Con ella convivían los pliegues de las maderas de los muebles que aún esclarecían memorias hacia esos seres queridos desaparecidos. En los armarios y las vitrinas repudiantes del barniz, etiquetados con orgullo de discontinuos o irregulares, que por lo pronto le balbuceaban. Comenzaban por desprenderse como un ritual fantasioso entre lombrices finas, y en el barroso enredo de astillas, provocaban muecas desencajadas, promotoras de murmullos aminorados que terminaban siendo su compañía.

El fulgor opaco que desprendía el veladorcito, le incitaba cierta ternura, pero claro que no podía tildarse de útil al sabotear un frío. Porque ahí adentro hacía frío. Siempre hacía frío, incluso en verano. De todas maneras, ella mantenía esa manía de dejar al ventilador encendido, como una pequeña garantía de que algo contribuyera a distorsionar la cotidianeidad del aire con un pellizco de meneo, de que sus facciones toleraran el gusto de variar por el estremecimiento que provocaría el exceso de viento sobre la quijada.



I


Entonces es así que permanecía, a lo largo de raciones de tiempo difusas en longitud que solo se ofrecían a medirse bajo una visión centrada. Llana y con el corazón de su corazón entreabierto. Como de luto en luto, entregada a la confortabilidad marchita de un sillón de cuero que ella despellejaba ni bien los nervios le declaraban una especie de guerra santa interior. Deteniéndose con la atención obsesionada en la aspereza del techo de su estopa de cuatro paredes, el mismo, único techo, que se postulaba a señalarla como lo fallido durante cada jornada entre vértigos y lamidas de un pulso amordazado, serrucha-busto. Un techo como de aplanadora inmutable, tan próximo a un desafío de reloj de arena por aprisionarla, y escupirle en la desnudez del alma sus falencias de copa sin energizante.

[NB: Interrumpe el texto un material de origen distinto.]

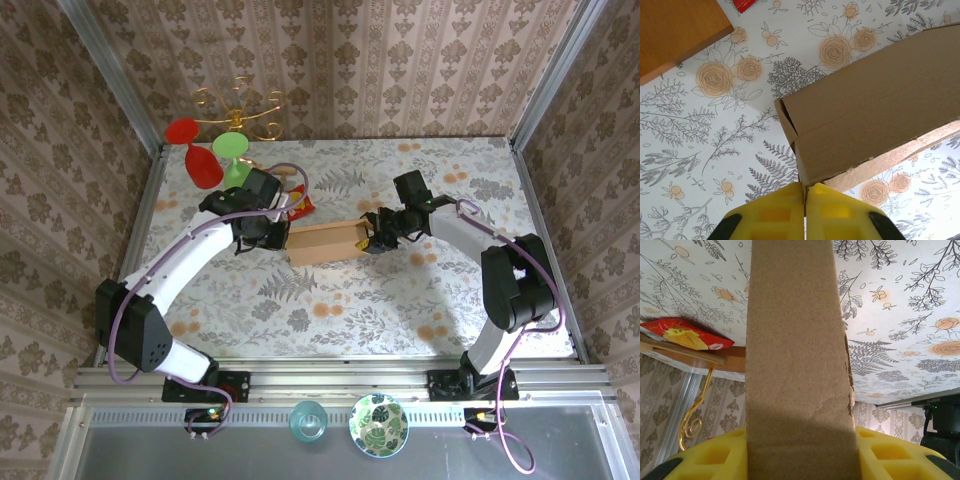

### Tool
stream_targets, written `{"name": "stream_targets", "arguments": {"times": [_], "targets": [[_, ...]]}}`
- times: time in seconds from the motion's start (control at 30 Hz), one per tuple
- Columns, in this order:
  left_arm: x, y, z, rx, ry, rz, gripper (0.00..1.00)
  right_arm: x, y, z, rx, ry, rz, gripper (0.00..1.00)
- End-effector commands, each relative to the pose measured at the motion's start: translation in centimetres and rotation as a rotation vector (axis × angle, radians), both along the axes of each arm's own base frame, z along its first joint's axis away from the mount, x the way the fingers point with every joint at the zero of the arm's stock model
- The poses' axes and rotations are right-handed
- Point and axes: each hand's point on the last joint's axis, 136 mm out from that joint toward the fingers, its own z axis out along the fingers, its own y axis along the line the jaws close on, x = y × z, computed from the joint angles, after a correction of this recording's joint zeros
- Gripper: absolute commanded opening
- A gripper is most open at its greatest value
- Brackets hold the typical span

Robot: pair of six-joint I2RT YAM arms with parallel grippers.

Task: Fold the paper box

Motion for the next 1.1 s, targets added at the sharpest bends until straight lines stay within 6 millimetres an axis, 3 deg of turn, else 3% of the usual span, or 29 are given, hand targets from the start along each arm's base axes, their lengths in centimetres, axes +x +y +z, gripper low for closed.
{"name": "stream_targets", "arguments": {"times": [0.0, 0.07, 0.5, 1.07], "targets": [[0.0, -0.3, 0.5, -0.026, -0.013, 0.029, 0.04, 0.0, -0.1, -0.5, 0.004, 0.026, -0.009, 0.4], [0.1, -0.5, 0.7, -0.04, -0.001, 0.049, 0.0, 0.0, -0.1, -0.5, 0.003, 0.027, -0.01, 0.4], [0.0, -1.4, 1.6, -0.128, 0.114, 0.168, 0.0, 0.0, -0.2, -0.9, -0.003, 0.033, -0.014, 0.39], [0.0, -1.9, 0.0, -0.159, 0.165, 0.222, 0.0, 0.2, -0.2, -1.3, -0.001, 0.037, -0.023, 0.39]]}}
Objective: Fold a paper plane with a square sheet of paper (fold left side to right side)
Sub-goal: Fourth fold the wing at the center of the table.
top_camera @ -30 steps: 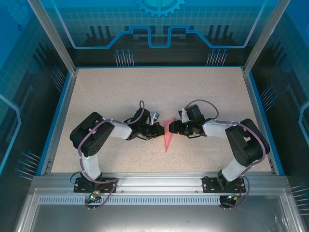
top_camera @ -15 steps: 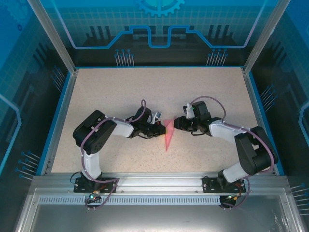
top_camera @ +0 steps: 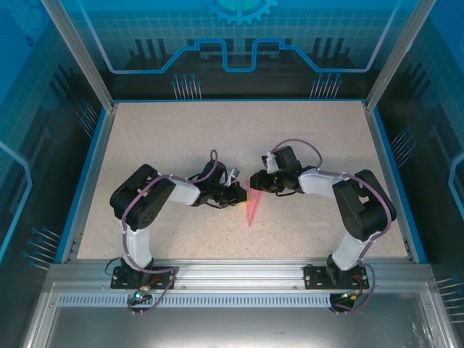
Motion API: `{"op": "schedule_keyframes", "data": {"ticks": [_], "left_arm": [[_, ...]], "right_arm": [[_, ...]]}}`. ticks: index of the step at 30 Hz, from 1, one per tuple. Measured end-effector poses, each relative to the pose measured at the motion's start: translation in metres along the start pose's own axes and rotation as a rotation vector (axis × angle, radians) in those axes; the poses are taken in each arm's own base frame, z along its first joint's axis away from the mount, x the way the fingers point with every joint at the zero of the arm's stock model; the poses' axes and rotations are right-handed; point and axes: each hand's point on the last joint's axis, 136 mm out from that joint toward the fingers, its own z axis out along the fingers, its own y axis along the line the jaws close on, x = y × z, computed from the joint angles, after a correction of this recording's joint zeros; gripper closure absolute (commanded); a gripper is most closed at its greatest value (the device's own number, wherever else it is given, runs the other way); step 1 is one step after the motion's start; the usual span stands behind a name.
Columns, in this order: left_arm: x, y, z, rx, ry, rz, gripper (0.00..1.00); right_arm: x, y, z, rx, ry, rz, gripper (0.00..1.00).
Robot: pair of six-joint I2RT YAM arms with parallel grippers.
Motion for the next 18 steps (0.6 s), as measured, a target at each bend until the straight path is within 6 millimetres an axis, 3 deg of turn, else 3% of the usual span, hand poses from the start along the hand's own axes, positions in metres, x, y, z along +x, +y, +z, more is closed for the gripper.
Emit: {"op": "schedule_keyframes", "data": {"ticks": [6,18], "left_arm": [[0.000,0.002,0.001,-0.002,0.005,-0.005,0.98],[-0.001,0.001,0.003,0.000,0.023,-0.016,0.97]], "right_arm": [[-0.006,-0.003,0.003,0.029,-0.004,-0.005,0.71],[0.001,-0.020,0.005,0.103,0.024,-0.009,0.70]]}}
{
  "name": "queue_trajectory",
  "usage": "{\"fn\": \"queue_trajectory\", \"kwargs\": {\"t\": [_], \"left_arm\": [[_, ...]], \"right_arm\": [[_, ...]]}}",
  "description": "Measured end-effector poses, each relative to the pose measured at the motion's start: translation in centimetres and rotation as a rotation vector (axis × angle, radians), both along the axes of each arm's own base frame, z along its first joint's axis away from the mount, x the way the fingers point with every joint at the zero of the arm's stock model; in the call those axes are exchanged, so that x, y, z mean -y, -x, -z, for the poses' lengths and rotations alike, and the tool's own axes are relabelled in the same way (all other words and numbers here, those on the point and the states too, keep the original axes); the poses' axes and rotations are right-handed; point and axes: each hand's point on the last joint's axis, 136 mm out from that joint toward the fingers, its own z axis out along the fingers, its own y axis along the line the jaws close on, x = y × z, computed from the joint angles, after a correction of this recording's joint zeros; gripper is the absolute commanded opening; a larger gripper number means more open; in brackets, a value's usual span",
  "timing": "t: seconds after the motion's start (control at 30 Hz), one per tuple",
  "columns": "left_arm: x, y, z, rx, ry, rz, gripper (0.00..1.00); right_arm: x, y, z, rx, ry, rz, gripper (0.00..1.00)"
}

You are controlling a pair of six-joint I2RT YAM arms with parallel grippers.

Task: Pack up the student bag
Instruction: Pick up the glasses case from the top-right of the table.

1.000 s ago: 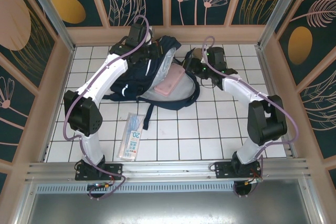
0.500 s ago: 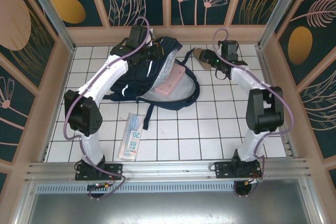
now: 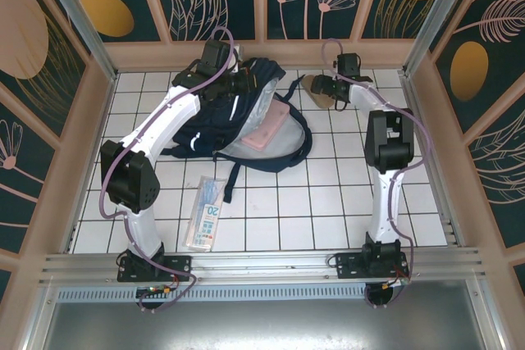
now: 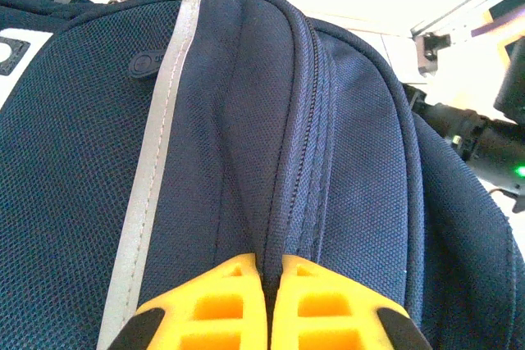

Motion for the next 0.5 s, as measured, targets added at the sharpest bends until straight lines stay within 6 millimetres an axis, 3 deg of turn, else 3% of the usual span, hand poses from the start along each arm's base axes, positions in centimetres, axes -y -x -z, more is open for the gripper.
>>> {"fn": "queue_trajectory", "kwargs": {"t": [0.23,0.5], "left_arm": [[0.0,0.0,0.0,0.000,0.000,0.000,0.00],[0.0,0.0,-0.1,0.001,0.000,0.000,0.00]], "right_arm": [[-0.3,-0.1,2.9,-0.069,0.029,-0.031,0.91],[-2.6,0.4,4.4,-0.095,0.083,-0.076,0.86]]}}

Cecilia no se ofrendaba a eso por agrado. Claro que no. La carga que sobrellevaba su avance, por la falta, falta de incentivo, de aspiración, de deseo, por el sueño acaramelado debajo de la almohada que se pudría por sofocación, la arrojaba desarmada a una contemplación de vegetal, a ser intérprete de algún espantapájaros desahuciado.